Relationship of (a) estimated glomerular filtration rate (eGFR) group by age and (b) eGFR group by age and gender. (a) Chronic kidney disease (CKD) stage categorized according to eGFR < 15, 15 ≤ eGFR < 30, 30 ≤ eGFR < 60, 60 ≤ eGFR < 90, and 90 ≤ eGFR. Multinomial logistic regression (unordered categories or generalized logistic regression) depicts the estimated probability of group membership for each of the 5 eGFR groupings at every age; at any given age, the estimated probabilities sum to 1. Because there are so few patients in the bottom 2 eGFR groups (those with eGFR <30), particularly for older ages, the model does not find any significant trend with age for those groups (P > 0.5 for both). Proportions between 30 and 60 and between 60 and 90 increase significantly with age, and, as a consequence, proportion >90 decreases significantly with age (P < 0.05 for all). (b) Similar to the eGFR value grouping shown in (a), the eGFR group is depicted by age and gender. Predicted estimated probability curves by gender are identified as female (red) and male (black). The gender-by-age interaction was not significant (P > 0.3), so the overall trends are similar for the genders. However, there is a significant gender effect that shows increased proportions for eGFR between 30 and 90 and decreased proportion >90 for females relative to males (that is the result of eGFR in females being slightly lower than in males).
Among the 735 individuals for whom BP measurements were available, the estimated prevalence of stage I or stage II HTN was 19.9% (95% CI = 17.1−22.9) (Table 3). The pre-HTN estimated prevalence was 38.0% (95% CI = 34.6−41.5), stage I HTN was 15.6 (95% CI = 13.0−18.4), and stage II HTN was 4.3% (95% CI = 3.1−5.9). Similar to the association of increasing age with lower eGFR, logistic regression showed significantly higher systolic or diastolic BP with advancing age for the study population as a whole (P < 0.05) (Figure 4a and b).
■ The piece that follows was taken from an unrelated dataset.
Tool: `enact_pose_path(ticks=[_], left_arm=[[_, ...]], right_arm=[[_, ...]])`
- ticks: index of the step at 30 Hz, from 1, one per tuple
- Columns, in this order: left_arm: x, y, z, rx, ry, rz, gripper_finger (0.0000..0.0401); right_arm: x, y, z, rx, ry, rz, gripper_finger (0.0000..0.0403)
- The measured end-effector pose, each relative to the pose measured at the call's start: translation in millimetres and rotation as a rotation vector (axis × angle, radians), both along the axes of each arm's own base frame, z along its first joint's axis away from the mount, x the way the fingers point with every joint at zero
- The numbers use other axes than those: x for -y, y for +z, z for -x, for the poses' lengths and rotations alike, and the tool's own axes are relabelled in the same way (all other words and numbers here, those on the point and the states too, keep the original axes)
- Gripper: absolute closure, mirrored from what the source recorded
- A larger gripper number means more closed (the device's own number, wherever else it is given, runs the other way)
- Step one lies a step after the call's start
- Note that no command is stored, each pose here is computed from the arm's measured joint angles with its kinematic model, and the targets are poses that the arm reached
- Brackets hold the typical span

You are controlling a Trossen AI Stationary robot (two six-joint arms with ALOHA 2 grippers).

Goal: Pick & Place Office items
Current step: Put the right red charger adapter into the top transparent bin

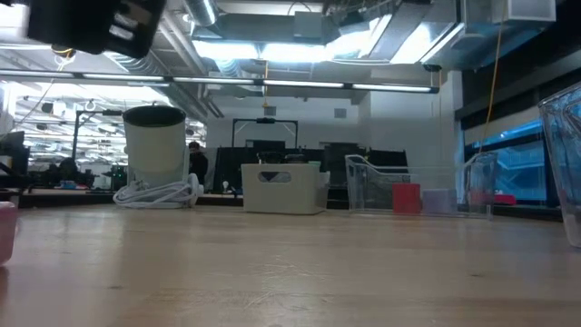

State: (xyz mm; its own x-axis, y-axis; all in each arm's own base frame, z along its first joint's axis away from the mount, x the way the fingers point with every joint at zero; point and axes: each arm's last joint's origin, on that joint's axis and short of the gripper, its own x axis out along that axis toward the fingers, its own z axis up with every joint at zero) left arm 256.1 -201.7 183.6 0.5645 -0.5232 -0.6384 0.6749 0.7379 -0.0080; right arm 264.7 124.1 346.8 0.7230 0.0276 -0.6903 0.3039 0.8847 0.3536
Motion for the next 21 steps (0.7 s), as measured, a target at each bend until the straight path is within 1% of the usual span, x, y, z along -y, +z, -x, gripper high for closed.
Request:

Proportional odds logistic regression analysis demonstrated significantly greater increases in BP with age in females as compared with males (P < 0.001). This was evident for both stage I and stage II HTN. Correlation of eGFR with stage of HTN failed to reveal any significant relationship (Kruskal−Wallis test, P = 0.86) (Figure 5). We also could not detect a significant relationship with analysis of covariance for the presence of HTN when the stage of HTN was correlated with the level of GFR after adjusting for the effect of age (P > 0.1).
Table 3.
Prevalence and characteristics of hypertension in the study population
Characteristics | n | Casesa | Prevalence (95% CI)b |
---|---|---|---|
Overall HTN, stages I and II | 734 | 144 | 19.9 (17.1−22.9) |
Gender | |||
Male | 299 | 49 | 17.0 (13.1−21.7) |
Female | 435 | 95 | 21.9 (18.2−26.1) |
Age, yr | |||
18−30 | 158 | 16 | 12.3 (7.7−18.9) |
31−39 | 212 | 32 | 15.0 (10.8−20.5) |
40−49 | 215 | 44 | 23.6 (18.2−30.0) |
≥50 | 149 | 52 | 31.7 (25.0−39.3) |
Community | |||
Community A | 369 | 69 | 20.0 (16.0−24.6) |
Community B | 365 | 76 | 19.7 (16.1−24.0) |
Self-reported HTN, n (%) | 739 | 71 | (9.6%) |
Treated for HTN | 71 | 38 |
CI, confidence interval; HTN, hypertension.
Cases refer to cases of hypertension (stages I and II).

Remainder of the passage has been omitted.